А мы – остаёмся здесь! (Команда.) Мы – наступаем!
Чхеидзе складывает руки над головой почти молитвенно. Не слышно, но можно догадаться: только не допустить розни между рабочими и солдатами! Тогда – мы погибли.
Большевики собрали глотки воедино:
– Никуда не уходим! Продолжаем собрание! Объявить председателем – товарища Ленина!
85
Топчась в большой толпе, особенно позади, медленно что доведаешь. Толклись, толклись на Мариинской тысячи уже в сумерках и даже при фонарях, и тут узналось: наши министры соберутся в доме военного министра, на Мойке.
И начался медленный отток и круговое завихрение – и потекла часть толпы туда. На углу Гороховой толпилась своя большая сплотка с флагами, ожидая, что вот-вот тут будет проезжать Милюков.
И воодушевление одних заставило их стоять и дальше. А воодушевление других – течь к довмину.
А противников, а врагов, а ленинцев – уже никого тут не оставалось, даже отдельных агитаторов. Везде – победившее здравомыслие.
Долились до довмина, а тут уже дотолпу нет. Стали звать, вызывать, просить, – из двери вышел на тротуар, в сопровождении двух адъютантов и в кителе без погонов, – всей России так известный, приземистый, даже квадратноватый Гучков. Поднялось громкое «ура». Значит, не обойтись без речи.

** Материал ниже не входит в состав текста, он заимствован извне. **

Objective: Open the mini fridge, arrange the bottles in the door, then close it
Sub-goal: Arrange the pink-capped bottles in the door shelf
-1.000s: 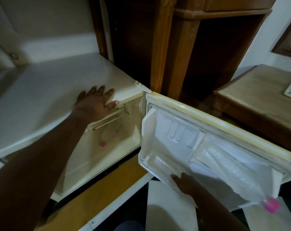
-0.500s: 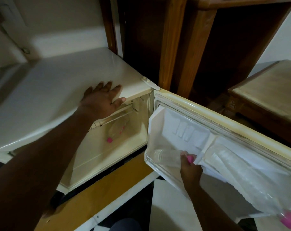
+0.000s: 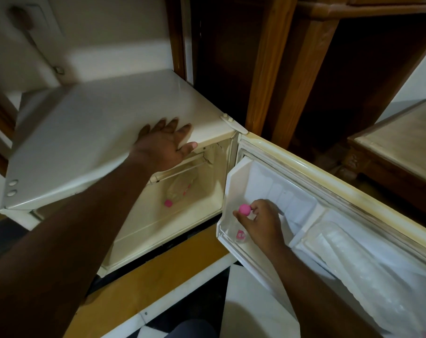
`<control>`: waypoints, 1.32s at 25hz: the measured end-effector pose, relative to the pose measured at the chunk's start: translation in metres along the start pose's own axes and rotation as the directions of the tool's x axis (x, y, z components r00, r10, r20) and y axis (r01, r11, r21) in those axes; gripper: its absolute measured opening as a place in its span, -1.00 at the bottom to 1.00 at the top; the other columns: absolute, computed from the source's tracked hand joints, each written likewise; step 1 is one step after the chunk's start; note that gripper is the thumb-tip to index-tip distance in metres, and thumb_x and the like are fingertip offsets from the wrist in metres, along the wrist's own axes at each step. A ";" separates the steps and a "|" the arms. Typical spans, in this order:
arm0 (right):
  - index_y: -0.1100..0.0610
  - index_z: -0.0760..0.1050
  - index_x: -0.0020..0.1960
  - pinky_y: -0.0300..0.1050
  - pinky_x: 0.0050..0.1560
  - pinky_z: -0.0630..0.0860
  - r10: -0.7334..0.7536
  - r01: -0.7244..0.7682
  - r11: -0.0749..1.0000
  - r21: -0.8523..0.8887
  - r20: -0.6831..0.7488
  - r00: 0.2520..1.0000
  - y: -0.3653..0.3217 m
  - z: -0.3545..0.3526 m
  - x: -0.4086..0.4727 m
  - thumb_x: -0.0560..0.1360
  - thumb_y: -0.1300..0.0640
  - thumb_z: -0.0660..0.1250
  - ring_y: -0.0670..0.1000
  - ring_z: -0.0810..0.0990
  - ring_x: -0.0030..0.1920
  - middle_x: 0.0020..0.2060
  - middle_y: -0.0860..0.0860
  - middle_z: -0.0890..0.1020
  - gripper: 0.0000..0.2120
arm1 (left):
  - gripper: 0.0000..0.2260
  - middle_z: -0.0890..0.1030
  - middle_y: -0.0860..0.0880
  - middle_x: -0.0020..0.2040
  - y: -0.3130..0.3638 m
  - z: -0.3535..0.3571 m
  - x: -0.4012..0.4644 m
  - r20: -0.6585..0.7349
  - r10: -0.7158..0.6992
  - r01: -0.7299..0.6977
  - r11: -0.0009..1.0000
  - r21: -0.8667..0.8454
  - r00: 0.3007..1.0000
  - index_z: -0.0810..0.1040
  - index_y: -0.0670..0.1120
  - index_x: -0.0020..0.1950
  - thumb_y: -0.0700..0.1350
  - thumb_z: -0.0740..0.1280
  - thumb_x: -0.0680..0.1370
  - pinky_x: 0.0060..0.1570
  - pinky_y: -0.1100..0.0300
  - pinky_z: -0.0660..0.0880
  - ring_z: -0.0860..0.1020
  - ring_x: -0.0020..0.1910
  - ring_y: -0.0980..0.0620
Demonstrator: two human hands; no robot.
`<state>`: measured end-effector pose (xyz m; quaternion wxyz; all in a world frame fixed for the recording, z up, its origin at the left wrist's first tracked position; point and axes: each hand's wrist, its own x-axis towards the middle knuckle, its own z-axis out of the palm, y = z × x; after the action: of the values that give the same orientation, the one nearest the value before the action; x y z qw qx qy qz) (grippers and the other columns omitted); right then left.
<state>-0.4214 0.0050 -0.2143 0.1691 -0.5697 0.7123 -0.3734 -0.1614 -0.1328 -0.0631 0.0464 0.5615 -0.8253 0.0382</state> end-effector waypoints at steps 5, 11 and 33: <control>0.00 0.47 0.24 -0.09 0.08 0.54 -0.004 0.029 0.991 -0.129 0.194 0.981 -0.003 0.002 0.011 0.44 -0.15 0.43 -0.03 0.50 0.06 0.05 -0.04 0.47 -0.57 | -0.32 0.03 -0.02 0.64 0.000 0.000 0.001 0.009 0.004 -0.004 1.000 0.000 1.000 -0.01 0.21 0.58 0.42 -0.20 0.50 0.49 -0.20 -0.05 -0.03 0.60 -0.08; 0.13 0.56 0.01 -0.39 -0.20 0.37 -0.074 0.092 0.981 -0.169 0.112 0.991 -0.004 -0.006 0.013 0.47 -0.02 0.44 -0.04 0.52 -0.12 -0.15 -0.04 0.47 -0.76 | -0.32 0.02 -0.02 0.64 0.000 0.000 0.001 0.016 0.005 -0.005 1.000 -0.002 1.000 -0.03 0.21 0.59 0.42 -0.20 0.50 0.49 -0.19 -0.06 -0.05 0.60 -0.08; 0.00 0.34 0.35 0.19 0.15 0.48 0.037 0.044 0.557 -0.829 0.078 0.996 -0.035 -0.221 -0.137 0.31 -0.30 0.47 0.21 0.47 0.22 0.25 0.10 0.49 -0.26 | -0.20 0.12 -0.04 0.62 -0.014 0.013 0.014 -0.006 0.033 -0.034 0.999 -0.041 0.999 0.04 0.23 0.58 0.53 -0.26 0.40 0.45 -0.21 0.05 0.10 0.57 -0.13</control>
<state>-0.5038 0.2063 -0.0677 -0.0894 -0.5992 0.7950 0.0303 -0.1543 -0.1524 -0.0738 0.0595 0.5464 -0.8350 0.0237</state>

Голос его не был сильным сейчас, но у набережной Мойки и глубина небольшая, и кто протиснулся к дому, тем слышно. Просил военный министр и дальше поддерживать Временное правительство. И дать отпор тем, кто хочет добавить к ужасам трёхлетней войны ещё и ужасы внутренней. Приложить все усилия, чтобы самим не пролить драгоценной русской крови, и так уже сколько её пролито германцами.
Ближние слышали, и кричали «ура», и, подхватив министра на руки, внесли его внутрь. Но те, кто стояли на Мойке в стороне, – стали просить, кричать, чтобы министр вышел на балкон и сказал ещё оттуда.
И он – появился там, и сказал строже:
– Дорогие друзья! Новый ужас братоубийства устроила кучка людей, которым не дорого будущее России, и даже уверен я, что эти люди оплачиваются немецкими деньгами. И тёмная, невежественная толпа пошла за ними. Никогда Россия за всю историю не переживала такого ужасного момента, может быть и в Смутное время. Да будут эти люди прокляты! Я призываю вас к объединению. Поклянёмся, что мы не дадим растоптать свою свободу. – (Из толпы: «Клянёмся! Клянёмся!») – Поклянёмся, что мы поддержим наших братьев, которые страдают в окопах. Я верю, что замешательство пройдёт, да оно уже и кончилось, – и Россия снова возвеличится!